* Exercise brief
Which lines of the records below contain the word "clamp"? Copy each of them out.

* Information provided
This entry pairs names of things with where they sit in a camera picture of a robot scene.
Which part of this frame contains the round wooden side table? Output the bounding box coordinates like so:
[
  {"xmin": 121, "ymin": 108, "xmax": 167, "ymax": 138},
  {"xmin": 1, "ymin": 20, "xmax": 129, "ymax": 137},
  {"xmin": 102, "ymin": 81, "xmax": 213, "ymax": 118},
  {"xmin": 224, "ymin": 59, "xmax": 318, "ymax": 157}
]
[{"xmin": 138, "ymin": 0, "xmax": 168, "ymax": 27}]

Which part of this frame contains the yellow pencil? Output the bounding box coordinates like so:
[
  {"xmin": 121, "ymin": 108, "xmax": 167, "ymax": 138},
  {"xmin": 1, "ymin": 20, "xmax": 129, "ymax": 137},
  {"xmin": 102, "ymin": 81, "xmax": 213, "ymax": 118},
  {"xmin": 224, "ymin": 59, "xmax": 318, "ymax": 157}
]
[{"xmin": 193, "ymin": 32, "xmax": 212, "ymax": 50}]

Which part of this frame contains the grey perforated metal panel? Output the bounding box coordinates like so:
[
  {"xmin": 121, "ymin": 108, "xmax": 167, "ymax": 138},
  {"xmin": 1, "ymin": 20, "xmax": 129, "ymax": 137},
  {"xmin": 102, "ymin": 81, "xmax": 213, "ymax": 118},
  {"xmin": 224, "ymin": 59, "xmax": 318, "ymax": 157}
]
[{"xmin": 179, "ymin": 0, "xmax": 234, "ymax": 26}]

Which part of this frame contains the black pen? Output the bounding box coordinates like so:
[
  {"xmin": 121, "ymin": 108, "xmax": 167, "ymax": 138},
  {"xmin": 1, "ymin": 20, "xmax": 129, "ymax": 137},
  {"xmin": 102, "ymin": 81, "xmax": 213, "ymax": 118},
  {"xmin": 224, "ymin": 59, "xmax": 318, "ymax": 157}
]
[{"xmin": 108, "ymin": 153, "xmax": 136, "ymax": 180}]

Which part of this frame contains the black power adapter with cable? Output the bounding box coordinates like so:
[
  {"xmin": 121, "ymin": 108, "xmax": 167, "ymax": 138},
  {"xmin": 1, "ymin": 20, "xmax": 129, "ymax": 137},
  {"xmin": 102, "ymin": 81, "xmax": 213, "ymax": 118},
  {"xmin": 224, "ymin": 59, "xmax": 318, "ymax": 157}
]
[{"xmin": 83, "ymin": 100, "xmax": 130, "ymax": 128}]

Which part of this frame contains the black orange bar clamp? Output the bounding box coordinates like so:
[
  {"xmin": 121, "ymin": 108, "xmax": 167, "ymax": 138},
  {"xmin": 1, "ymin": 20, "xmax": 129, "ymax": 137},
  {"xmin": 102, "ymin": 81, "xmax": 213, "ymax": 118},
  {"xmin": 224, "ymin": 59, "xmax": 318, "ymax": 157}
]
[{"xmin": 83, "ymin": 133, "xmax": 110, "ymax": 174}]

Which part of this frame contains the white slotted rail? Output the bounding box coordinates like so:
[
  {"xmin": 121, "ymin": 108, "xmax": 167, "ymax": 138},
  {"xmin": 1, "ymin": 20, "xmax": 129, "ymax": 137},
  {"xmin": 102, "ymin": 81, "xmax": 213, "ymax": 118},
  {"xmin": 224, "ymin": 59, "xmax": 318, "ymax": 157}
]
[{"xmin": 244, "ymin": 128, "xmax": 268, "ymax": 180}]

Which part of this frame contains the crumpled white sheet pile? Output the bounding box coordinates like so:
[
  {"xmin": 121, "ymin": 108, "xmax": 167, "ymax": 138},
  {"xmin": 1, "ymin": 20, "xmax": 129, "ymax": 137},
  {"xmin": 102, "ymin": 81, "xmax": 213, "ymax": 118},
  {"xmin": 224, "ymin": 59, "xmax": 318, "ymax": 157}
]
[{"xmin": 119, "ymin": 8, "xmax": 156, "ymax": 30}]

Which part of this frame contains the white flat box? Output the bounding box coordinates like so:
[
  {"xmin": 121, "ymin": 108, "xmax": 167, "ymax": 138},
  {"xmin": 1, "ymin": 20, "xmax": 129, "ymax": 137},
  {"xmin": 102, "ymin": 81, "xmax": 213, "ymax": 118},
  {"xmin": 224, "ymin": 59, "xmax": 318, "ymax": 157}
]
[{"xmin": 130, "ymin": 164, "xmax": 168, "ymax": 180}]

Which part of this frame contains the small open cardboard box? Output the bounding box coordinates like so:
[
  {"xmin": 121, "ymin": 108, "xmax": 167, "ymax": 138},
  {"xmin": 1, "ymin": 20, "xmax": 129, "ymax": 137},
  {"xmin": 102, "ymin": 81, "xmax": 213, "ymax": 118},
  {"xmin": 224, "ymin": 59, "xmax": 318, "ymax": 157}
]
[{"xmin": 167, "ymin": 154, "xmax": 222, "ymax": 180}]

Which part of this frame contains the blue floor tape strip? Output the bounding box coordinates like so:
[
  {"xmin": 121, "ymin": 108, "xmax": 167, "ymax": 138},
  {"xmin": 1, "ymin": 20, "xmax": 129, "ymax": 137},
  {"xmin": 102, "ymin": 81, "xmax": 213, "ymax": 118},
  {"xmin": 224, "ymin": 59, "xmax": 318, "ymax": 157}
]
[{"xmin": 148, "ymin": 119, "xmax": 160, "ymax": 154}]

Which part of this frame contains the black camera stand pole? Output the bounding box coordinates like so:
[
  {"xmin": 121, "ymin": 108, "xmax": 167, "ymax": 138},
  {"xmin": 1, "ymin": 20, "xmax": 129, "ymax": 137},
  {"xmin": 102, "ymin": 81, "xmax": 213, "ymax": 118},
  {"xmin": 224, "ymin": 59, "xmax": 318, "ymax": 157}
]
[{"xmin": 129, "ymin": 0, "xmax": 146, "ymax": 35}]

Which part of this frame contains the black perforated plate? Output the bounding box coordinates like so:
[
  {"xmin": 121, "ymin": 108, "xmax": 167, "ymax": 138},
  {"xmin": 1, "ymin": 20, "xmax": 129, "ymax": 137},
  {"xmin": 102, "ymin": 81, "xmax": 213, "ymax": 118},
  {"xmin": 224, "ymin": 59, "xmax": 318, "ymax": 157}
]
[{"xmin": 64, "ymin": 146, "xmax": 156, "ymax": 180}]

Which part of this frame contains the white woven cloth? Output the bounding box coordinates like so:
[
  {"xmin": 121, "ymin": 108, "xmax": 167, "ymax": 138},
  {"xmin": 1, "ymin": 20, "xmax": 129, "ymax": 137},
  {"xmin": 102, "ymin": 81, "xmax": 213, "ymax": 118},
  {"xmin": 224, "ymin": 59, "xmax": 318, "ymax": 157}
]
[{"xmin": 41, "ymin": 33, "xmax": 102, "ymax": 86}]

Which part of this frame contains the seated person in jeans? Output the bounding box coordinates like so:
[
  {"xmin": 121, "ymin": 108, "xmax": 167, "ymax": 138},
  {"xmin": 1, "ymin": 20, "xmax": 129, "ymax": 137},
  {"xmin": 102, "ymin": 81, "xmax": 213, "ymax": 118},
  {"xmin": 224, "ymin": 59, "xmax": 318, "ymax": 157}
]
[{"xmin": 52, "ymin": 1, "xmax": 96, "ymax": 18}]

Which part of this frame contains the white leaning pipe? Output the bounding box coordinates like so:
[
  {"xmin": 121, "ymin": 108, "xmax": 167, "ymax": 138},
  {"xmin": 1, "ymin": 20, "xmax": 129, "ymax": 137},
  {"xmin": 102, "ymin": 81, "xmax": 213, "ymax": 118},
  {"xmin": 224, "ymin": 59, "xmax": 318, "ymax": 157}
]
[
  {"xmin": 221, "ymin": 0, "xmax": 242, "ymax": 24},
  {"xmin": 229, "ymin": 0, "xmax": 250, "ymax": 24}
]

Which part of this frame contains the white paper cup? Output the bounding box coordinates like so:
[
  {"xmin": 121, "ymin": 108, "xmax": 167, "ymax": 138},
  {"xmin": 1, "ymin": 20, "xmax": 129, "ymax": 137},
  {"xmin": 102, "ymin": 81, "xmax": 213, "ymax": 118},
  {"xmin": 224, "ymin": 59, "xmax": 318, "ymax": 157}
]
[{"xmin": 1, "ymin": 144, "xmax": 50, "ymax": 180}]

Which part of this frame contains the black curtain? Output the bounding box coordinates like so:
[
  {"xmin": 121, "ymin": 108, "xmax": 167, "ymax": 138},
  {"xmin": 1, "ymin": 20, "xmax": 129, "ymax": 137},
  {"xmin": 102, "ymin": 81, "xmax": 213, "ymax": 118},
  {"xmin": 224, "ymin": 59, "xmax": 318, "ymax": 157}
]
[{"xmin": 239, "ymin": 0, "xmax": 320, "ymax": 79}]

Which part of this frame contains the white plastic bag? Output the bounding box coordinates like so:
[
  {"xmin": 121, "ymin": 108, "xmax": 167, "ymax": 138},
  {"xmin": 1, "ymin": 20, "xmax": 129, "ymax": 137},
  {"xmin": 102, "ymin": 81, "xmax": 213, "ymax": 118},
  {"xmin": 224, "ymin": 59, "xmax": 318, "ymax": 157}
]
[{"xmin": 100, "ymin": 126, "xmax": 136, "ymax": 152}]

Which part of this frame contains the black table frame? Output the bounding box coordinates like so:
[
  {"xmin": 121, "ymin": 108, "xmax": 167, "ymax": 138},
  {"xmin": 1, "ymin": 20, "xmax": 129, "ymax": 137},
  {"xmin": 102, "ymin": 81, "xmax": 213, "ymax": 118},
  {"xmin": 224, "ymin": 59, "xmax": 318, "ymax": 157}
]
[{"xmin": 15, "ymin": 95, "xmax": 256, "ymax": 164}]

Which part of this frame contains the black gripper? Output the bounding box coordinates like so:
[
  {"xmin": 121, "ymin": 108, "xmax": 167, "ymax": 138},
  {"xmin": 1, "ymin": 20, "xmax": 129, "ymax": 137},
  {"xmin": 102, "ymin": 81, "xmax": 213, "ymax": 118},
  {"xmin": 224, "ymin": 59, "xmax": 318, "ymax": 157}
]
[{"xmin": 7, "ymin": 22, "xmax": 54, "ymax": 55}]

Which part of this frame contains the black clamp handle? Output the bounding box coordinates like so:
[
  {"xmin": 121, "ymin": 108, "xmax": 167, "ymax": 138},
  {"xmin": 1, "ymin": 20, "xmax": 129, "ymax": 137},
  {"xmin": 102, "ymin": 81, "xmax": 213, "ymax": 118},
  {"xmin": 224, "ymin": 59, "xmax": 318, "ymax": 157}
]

* Exercise answer
Which part of this frame contains the black orange bar clamp? Output the bounding box coordinates like so:
Which part of this frame contains the black clamp handle? Output the bounding box coordinates like so:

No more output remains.